Japan is slowing heading into a demographic crisis. Within 100 years 2/3 of the nations population will disappear. Meaning the population could drop from 127 million to 44 million, the steepest drop in modern civilization. Meanwhile Japan is aging rapidly with the highest proportion of senior citizens in the world. reshape the world’s second largest economy and Japan as we know could seize to exist.
Why? For one birth rates are anemic. Japan's birth rate is falling faster then any other country in the world. Japan’s 12-hour workday is one factor blamed for the low birth rate, in addition to the country’s high cost of living and social rigidity towards women and parenting. Japan spends less than two percent of its GDP on support for child-rearing compared, for example, to US that has a figure of more than 2.5 percent. Its hard to be a working mother in Japan. The birth rates are shirking and population is rapidly ageing. This means the country is on track to see its much needed work force shrink 70% by 2050.
Another factor is the lack of immigration. Japan is an ethnically homogeneous country and immigration is almost non-existent. Japan’s migration policy is based on two pillars: “labor migration exclusively of the highly skilled” and “labor migration on a temporary basis only.” As a result, Japan’s foreign population amounts to a mere 1.7 percent of the population— an extraordinarily low percentage compared to other developed nations. The largest groups of foreign residents in Japan are Koreans and Chinese. Both groups have about 600,000 registered residents in Japan. Most Koreans are decedents of workers who came to Japan as forced labor during World War II. Most Chinese are newcomer migrants. They come as students, or as holders of the highly contentious trainee visa. Japan has a long history of keeping a tight lid on immigration. In Japanese society, the subject is almost taboo.
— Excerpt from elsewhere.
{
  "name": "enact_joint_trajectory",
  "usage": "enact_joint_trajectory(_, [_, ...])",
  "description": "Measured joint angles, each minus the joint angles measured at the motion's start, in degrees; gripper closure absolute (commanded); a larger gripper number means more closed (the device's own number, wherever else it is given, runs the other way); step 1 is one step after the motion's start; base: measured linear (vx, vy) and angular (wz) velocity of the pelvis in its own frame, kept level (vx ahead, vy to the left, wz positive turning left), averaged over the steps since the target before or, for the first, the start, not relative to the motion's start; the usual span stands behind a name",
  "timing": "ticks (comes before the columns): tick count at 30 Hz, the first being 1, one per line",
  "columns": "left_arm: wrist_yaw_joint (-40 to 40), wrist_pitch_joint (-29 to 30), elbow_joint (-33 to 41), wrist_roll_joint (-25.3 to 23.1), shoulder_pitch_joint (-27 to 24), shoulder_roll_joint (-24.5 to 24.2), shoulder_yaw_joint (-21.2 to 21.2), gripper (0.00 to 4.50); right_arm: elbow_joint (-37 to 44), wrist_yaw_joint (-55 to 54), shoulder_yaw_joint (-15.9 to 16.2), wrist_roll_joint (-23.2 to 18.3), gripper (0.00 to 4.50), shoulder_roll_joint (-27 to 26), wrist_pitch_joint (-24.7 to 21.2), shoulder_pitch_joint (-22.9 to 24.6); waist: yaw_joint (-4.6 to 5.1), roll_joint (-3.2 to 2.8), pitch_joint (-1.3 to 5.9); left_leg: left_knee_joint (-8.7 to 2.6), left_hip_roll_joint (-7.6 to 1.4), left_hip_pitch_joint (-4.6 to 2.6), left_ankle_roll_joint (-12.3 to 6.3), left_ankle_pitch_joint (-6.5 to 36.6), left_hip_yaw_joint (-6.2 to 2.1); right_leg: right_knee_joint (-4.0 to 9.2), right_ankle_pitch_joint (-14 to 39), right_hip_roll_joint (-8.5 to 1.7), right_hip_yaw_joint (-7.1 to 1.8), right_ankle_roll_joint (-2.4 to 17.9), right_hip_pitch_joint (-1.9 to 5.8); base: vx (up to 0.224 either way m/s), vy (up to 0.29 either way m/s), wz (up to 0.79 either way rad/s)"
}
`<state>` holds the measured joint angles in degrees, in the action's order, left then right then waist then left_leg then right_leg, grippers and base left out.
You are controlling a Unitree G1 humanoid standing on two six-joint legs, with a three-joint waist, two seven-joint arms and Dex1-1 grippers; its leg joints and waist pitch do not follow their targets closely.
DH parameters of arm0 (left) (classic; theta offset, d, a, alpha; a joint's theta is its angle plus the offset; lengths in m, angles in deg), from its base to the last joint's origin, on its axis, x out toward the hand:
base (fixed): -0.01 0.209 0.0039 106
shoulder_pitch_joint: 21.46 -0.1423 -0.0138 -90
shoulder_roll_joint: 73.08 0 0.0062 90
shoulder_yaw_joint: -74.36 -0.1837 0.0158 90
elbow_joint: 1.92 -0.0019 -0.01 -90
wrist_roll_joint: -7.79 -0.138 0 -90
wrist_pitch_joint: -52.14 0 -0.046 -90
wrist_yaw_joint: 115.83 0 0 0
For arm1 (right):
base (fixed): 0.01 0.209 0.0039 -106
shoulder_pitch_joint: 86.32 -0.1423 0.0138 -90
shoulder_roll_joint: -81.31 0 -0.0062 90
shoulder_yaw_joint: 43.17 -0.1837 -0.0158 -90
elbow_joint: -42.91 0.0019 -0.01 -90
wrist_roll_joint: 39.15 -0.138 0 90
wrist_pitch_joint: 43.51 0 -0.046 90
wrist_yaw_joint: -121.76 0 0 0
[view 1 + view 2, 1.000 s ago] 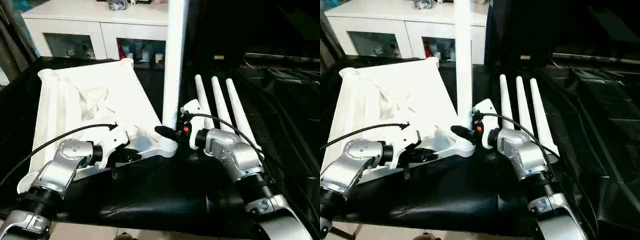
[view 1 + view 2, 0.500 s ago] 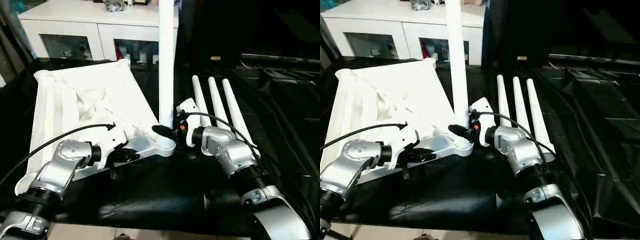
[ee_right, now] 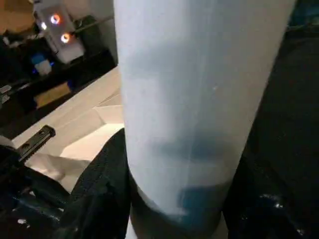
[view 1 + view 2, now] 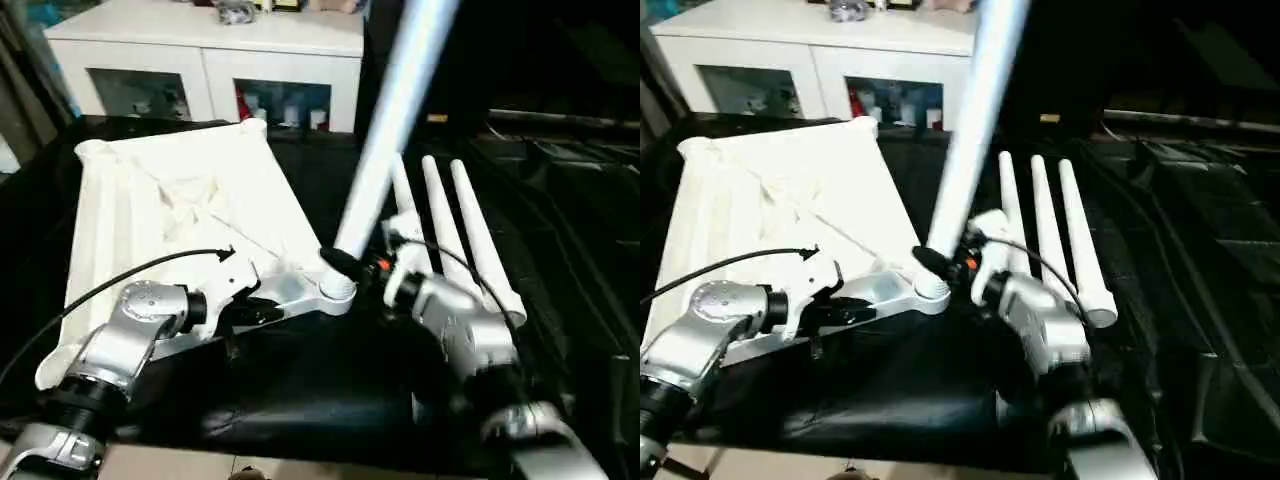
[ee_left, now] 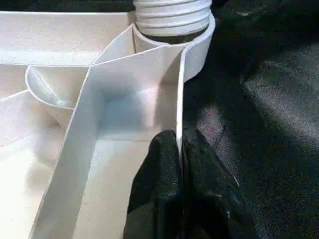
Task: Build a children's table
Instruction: Insert table leg to table base
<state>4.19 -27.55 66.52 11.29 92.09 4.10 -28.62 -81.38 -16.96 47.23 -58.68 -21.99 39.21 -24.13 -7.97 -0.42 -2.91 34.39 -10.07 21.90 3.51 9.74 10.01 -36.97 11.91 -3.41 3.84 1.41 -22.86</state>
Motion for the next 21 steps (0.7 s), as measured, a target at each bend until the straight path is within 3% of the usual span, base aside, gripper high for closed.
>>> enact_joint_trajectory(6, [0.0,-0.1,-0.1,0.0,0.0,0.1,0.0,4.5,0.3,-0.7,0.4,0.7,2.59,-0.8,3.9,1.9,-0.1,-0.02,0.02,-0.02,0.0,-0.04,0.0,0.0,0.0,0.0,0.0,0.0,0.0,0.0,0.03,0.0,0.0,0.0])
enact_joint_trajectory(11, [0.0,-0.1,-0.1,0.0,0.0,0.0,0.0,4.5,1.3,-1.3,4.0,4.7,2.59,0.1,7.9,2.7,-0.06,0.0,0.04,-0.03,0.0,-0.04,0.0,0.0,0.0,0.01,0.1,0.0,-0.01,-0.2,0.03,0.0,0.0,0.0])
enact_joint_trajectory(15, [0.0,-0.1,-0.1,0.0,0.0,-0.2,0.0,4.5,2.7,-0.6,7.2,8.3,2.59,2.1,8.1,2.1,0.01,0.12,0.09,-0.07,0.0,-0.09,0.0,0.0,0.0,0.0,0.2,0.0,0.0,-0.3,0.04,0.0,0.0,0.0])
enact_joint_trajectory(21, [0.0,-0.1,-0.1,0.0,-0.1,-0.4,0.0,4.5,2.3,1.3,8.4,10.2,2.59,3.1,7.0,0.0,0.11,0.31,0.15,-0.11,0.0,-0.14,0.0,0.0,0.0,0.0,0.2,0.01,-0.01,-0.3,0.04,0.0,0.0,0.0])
What is being done?The Japanese Diet (parliament) passed a revised Equal Employment Opportunity Law, in April of 2007, that baned, among other issues, giving disadvantageous treatment to employees who become pregnant or who give birth.Currently, Japan provides child-care leave with reduced salaries for one year. "Mother's Hello Work", geared to help mothers find jobs, provide job skill seminars for women who have temporarily left work and also instruct small and medium companies to draft action plans to help working parents such as encouraging fathers to take child-care leave. Other attempts to raise the fertility rate have been increasing the number of available daycare centers, reducing child-care costs of families consisting of a couple and two children so that their household costs go down to the level of childless couples by use of such measures as tax breaks and child-support allowances.
On the immigration front In the 1990's Japan issued thousands of work visas to Brazilian emigrants. Brazilian because many families parents and grandparents emigrated to Brazil and neighboring countries a century ago to work on coffee plantations and sugar cane fields.So in some places in Japan there are thriving Brazilian communities. But very recently the Japanese government has been paying Brazilian and other Latin American guest workers to leave the country and never come back. Offers of $3,000 toward air fare, plus $2,000 for each dependent have been given. Workers who leave have been told they can pocket any amount left over. But those who travel home on Japan’s dime will not be allowed to reapply for a work visa ever again. Many see this as short sighted and another blow to the shirking, much needed work force.
While efforts to secure Japan's future work force have been overall ineffective, one very real and viable option is the creation of advanced and human like Robots.
Robots as functioning members of society is on the rise. While it may seem like something out of science fiction movie it actually makes sense. Japan has the highest number of industrial robots per capita in the world. Combine Japans love of technology with Animism, the belief that nonliving things can posses a spirit, you have a society that is posed to accept the company of robots. Also Japan's stunning number of vending machines is another sign Japan is ready for this brave new world. For every23 people there is one vending machine (according to the Japan Vending Machine Manufacturers Association).